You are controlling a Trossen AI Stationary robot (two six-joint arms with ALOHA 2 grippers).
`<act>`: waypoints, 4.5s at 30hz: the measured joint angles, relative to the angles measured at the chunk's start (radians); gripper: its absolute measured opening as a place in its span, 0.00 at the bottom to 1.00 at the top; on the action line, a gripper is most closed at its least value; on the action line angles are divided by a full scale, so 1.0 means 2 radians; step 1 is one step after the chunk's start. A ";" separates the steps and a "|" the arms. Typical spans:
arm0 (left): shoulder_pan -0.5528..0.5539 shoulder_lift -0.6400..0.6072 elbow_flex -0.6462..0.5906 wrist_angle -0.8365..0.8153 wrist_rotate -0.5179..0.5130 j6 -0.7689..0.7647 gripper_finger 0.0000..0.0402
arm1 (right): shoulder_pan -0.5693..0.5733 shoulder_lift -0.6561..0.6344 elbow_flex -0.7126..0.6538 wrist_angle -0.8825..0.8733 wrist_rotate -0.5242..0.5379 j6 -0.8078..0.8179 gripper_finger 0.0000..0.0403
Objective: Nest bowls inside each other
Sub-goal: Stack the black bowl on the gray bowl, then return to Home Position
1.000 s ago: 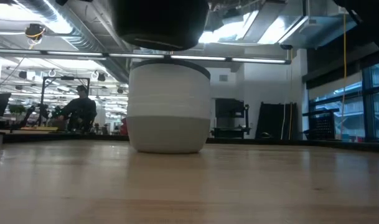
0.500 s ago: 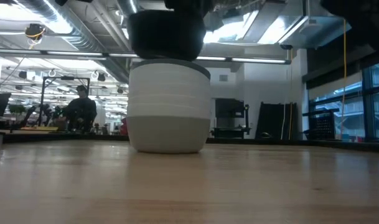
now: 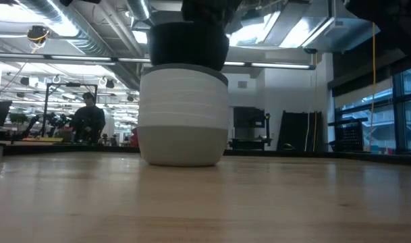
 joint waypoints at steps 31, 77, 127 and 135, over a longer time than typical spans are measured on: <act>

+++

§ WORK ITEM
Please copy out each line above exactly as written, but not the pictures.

§ REPLY TO THE TASK
You are controlling a Trossen AI Stationary robot (two six-joint arms with ALOHA 2 grippers).
`<act>`: waypoints, 4.5s at 30hz: the measured joint angles, relative to the angles measured at the chunk's start (radians); gripper: its absolute measured opening as a place in its span, 0.00 at the bottom to 1.00 at the top; on the action line, a gripper is most closed at its least value; on the action line angles are divided by a full scale, so 1.0 means 2 radians; step 1 is one step after the chunk's start. A ";" separates the steps and a "|" the arms. Typical spans:
arm0 (left): shoulder_pan -0.5528..0.5539 shoulder_lift -0.6400..0.6072 elbow_flex -0.6462..0.5906 wrist_angle -0.8365..0.8153 wrist_rotate -0.5179..0.5130 j6 -0.7689..0.7647 gripper_finger 0.0000..0.0402
arm1 (right): shoulder_pan -0.5693..0.5733 shoulder_lift -0.6561..0.6344 elbow_flex -0.7126..0.6538 wrist_angle -0.8825..0.8733 wrist_rotate -0.5242..0.5379 j6 -0.8078..0.8179 gripper_finger 0.0000..0.0403
Objective: Nest bowls inside each other
Sub-goal: Stack the black bowl on the gray bowl, then return to Home Position
1.000 s ago: 
0.500 s ago: 
now: 
 joint waypoints at steps 31, 77, 127 and 135, over a longer time than typical spans are measured on: <act>

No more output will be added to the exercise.